Decision making ethics is an area of ethics which pertains to making decisions. Ethics are standards of conduct which can be applied to a wide range of situations, from medical practice to running a major company. People make large and small choices every day within the framework of ethics, and decision making ethics looks specifically at how people make decisions and how ethics can be incorporated into making decisions.
There are a number of different approaches to ethics, including the utilitarian approach, the common good approach, the virtue approach, and the fairness approach. Each involves different values and beliefs which shape the ethics people apply to a situation. For example, the utilitarian approach is based on what accomplishes the greatest good for the greatest number of people, once all costs and benefits of a decision have been made. The values of an ethical system play an important role in how people decide which choices are the most ethical.
The practice of decision making ethics looks at how people identify decisions with ethical impact and how they can work through a decision to arrive at an ethically choice. This process includes clearly describing and discussing the decision, weighing costs and benefits with the benefit of information about the decision, and ultimately developing several potential responses which can be tested before choosing the best response. Many people who work in this field also look at self-evaluation after the choice was made, as people reflect on what happened and whether or not the decision worked as intended.

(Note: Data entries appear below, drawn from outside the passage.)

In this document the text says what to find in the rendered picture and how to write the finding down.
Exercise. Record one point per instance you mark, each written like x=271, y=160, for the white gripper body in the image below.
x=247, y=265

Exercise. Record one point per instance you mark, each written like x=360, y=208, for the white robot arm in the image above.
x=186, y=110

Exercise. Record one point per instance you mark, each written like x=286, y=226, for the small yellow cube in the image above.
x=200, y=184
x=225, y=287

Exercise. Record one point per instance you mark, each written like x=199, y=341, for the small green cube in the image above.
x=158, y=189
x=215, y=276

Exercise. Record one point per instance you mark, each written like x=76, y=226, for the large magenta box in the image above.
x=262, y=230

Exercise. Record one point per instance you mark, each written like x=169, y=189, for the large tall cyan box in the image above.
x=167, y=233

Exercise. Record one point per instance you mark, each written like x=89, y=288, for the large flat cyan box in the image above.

Things to think about when applying decision making ethics include the impact that each potential choice will have, the goal of the decision, how people will respond, who will be impacted by the decision and which concerns should be centered in the decision making process, and how the decision will be applied. Considering all of these issues, people attempt to reach a choice which is ethical and defensible, even if it does not please everyone.
Decision making ethics can be applied to situations such as developing new workplace policy, running a business, taking care of patients, and making charitable donations. It is important to remember that ethics is a broad framework with many approaches and interpretations, and that individual situations need to be evaluated independently. What works in one case may not be ethical in another, even if the two cases appear superficially similar to observers.